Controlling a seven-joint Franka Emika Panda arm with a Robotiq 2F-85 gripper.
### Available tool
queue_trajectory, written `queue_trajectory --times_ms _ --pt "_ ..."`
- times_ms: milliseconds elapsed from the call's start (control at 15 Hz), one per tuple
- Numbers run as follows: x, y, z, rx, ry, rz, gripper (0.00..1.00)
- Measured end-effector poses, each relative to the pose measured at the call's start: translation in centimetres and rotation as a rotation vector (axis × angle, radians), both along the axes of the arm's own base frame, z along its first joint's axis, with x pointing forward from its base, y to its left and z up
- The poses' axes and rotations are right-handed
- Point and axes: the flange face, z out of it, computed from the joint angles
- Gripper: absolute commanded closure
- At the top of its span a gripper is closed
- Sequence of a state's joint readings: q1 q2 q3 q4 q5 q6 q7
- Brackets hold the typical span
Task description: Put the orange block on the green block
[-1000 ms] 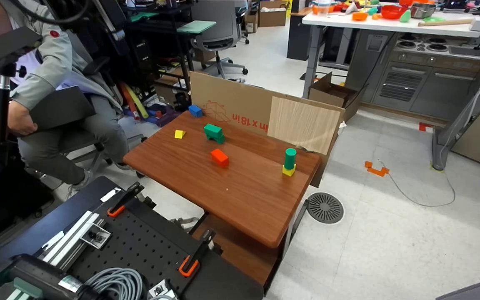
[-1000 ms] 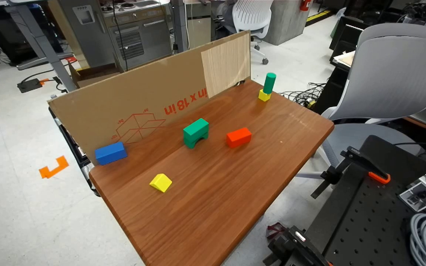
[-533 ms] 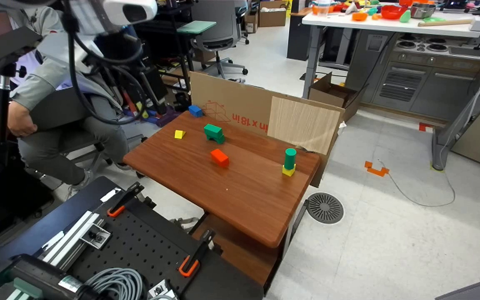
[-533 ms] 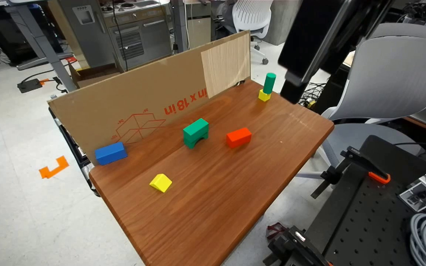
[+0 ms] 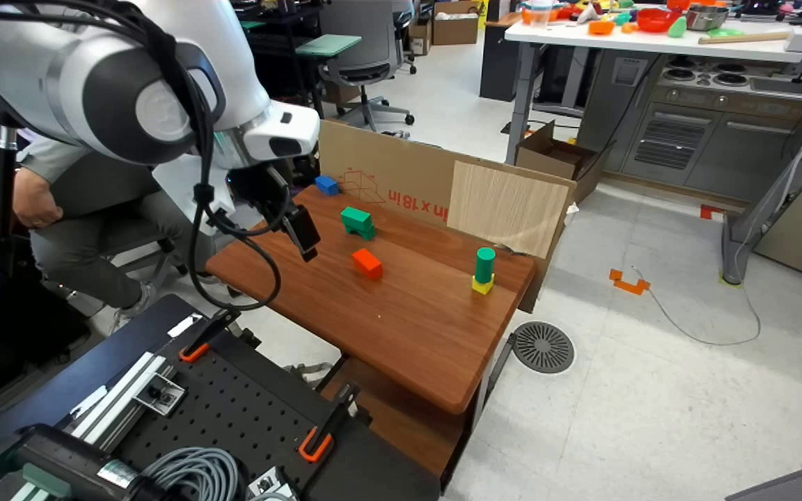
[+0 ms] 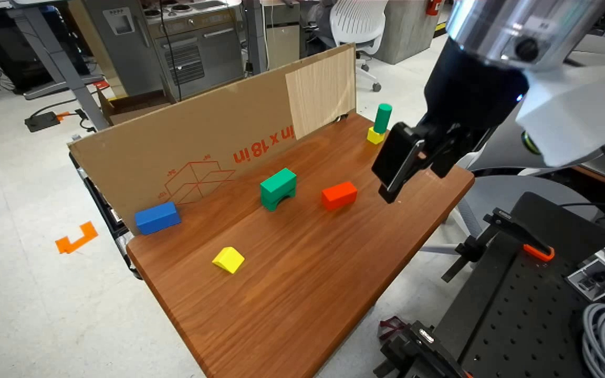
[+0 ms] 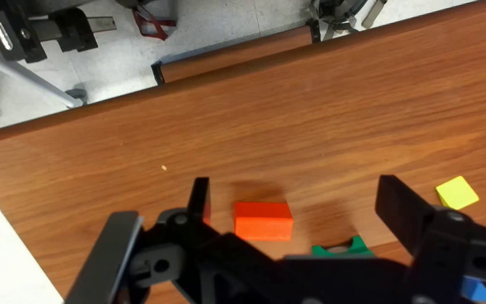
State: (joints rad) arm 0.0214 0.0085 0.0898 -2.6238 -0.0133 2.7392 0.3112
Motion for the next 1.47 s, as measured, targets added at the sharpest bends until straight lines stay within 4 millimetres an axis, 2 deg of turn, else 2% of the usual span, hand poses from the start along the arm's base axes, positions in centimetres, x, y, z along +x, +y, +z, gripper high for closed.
queue_trajectory --times_ms 267,533,1133,1467 --pt "0.3 -1.8 -4.2 0.021 0.049 -0.067 0.0" --pt "1.2 -2.7 -7.1 0.05 0.09 -0.093 0.0" --pt "5.3 -4.9 -10.4 0.043 0.101 -0.133 0.0" --pt "7.7 -5.2 -11.7 0.04 0.093 -0.138 0.0"
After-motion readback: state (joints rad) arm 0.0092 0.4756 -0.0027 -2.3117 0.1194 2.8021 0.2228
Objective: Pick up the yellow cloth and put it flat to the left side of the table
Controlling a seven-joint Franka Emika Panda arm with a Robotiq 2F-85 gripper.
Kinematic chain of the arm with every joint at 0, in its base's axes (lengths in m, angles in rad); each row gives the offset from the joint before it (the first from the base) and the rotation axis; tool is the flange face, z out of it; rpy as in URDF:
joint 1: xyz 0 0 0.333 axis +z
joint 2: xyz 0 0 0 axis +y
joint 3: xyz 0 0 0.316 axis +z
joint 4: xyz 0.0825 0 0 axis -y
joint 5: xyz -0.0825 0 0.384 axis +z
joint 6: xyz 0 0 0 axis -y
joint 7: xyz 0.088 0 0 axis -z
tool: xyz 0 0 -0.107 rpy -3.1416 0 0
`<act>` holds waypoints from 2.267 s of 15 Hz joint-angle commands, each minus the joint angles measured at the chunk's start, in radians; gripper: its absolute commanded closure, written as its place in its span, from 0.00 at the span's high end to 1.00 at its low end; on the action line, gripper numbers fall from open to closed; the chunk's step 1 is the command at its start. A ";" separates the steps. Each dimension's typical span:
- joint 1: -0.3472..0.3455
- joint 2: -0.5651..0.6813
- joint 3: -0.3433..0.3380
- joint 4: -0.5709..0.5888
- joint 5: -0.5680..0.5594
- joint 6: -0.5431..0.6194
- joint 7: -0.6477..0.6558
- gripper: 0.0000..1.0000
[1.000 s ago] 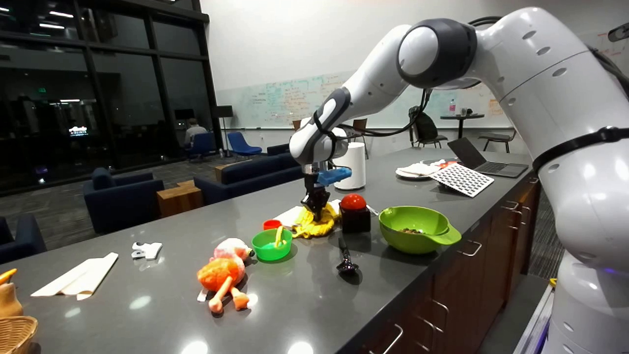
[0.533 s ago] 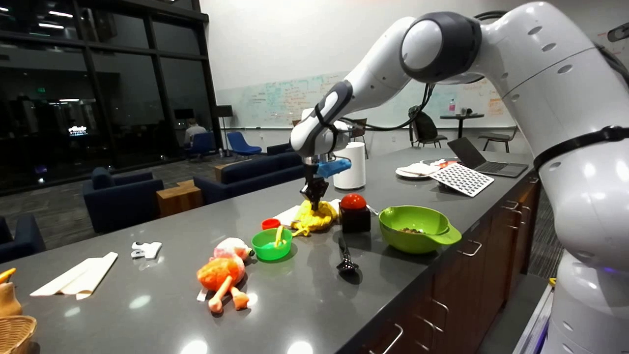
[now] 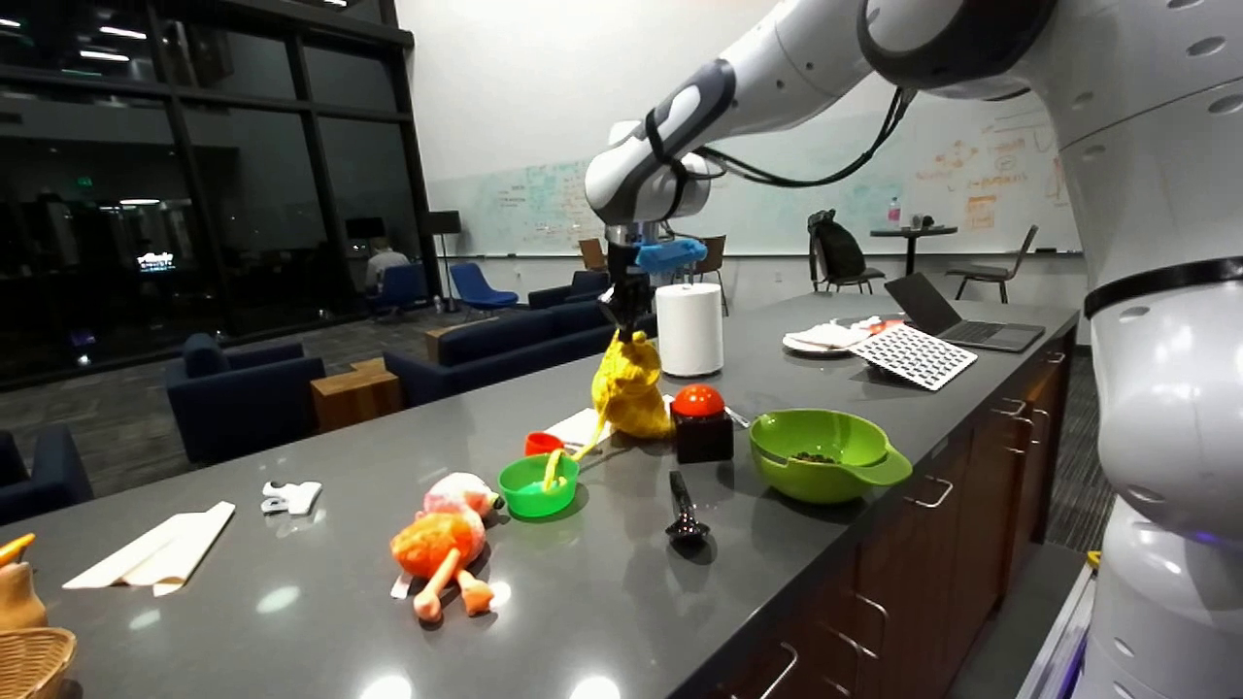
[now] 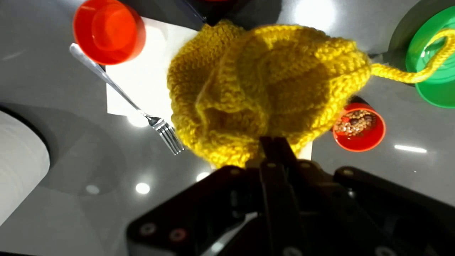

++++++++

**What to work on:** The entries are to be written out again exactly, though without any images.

**Task response:**
Controlling a seven-joint Franka Emika Panda arm with a Robotiq 2F-85 gripper.
### Available tool
queue_trajectory, written `queue_trajectory --times_ms _ --pt "_ ..."`
- times_ms: milliseconds elapsed from the call's start (control at 15 Hz), one per tuple
- Numbers run as follows: x, y, z, rx, ry, rz, gripper (0.00..1.00)
- Measured end-effector poses, each relative to the pose measured at the call's start: translation in centimetres and rotation as a rotation vector (axis × angle, radians), both along the axes of the arm's own base frame, z along its first joint's axis, with x pointing forward from its base, y to its left and z up
- The poses' axes and rotations are right-handed
- Point and axes: the flange face, z out of it, computed from the joint angles
- Gripper: absolute commanded closure
- At the top of its span a gripper is closed
- Sequence of a state's joint readings: q1 q2 q3 q4 q5 q6 q7
- Brackets hold the typical span
Task description: Put the orange block on the green block
[-1000 ms] 
[-1000 ms] 
[-533 ms] 
[-533 ms] 
[+0 ms] 
[+0 ms] 
[+0 ms] 
State: (joints rad) arm 0.0214 0.0085 0.0898 -2.6238 -0.0133 2.7392 0.3112
Motion for the next 1.47 s, as measured, targets added at the sharpest bends until straight lines stay within 4 millimetres an axis, 2 deg of turn, else 2% of the usual span, hand poses from the start along the arm's base axes, positions in centimetres, x, y, z along +x, +y, +z, gripper high for closed.
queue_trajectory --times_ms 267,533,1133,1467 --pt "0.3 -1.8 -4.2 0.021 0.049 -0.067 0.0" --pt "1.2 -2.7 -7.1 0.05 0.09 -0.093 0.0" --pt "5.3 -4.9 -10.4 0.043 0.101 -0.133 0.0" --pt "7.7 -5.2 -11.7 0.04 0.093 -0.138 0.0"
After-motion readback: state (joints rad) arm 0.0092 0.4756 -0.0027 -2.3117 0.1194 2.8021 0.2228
Objective: Pick up the yellow cloth and put it flat to the left side of the table
Controlling a seven-joint Franka Emika Panda arm with a Robotiq 2F-85 gripper.
Kinematic chain of the arm with every joint at 0, in its base's axes (lengths in m, angles in rad); each row gives the offset from the joint before it (the first from the base) and the rotation axis; tool is the flange face, z out of it; rpy as in URDF:
joint 1: xyz 0 0 0.333 axis +z
joint 2: xyz 0 0 0 axis +y
joint 3: xyz 0 0 0.316 axis +z
joint 4: xyz 0.0825 0 0 axis -y
joint 5: xyz -0.0825 0 0.384 axis +z
joint 6: xyz 0 0 0 axis -y
joint 7: xyz 0.088 0 0 axis -z
tool: xyz 0 0 -0.107 rpy -3.1416 0 0
`<act>` holds waypoints from 2.267 s of 15 Hz joint-angle commands, each minus the joint angles measured at the chunk's start, in radians; gripper: its absolute commanded closure, written as its place in its span, from 0.00 at the span's high end to 1.00 at its low end; on the action line, gripper numbers fall from open to closed; the chunk's step 1 is the command at its start. A ";" separates the steps. Each dimension's typical span:
- joint 1: -0.3472..0.3455
- joint 2: -0.5651..0.6813
- joint 3: -0.3433..0.3380
- joint 4: -0.5709..0.5888
- joint 5: -0.5680..0.5594
- joint 6: -0.5431..0.6194
- joint 7: -0.6477..0.6558
- gripper: 0.0000..1.0000
[1.000 s ago] 
[0.533 s ago] 
[now] 
[now] 

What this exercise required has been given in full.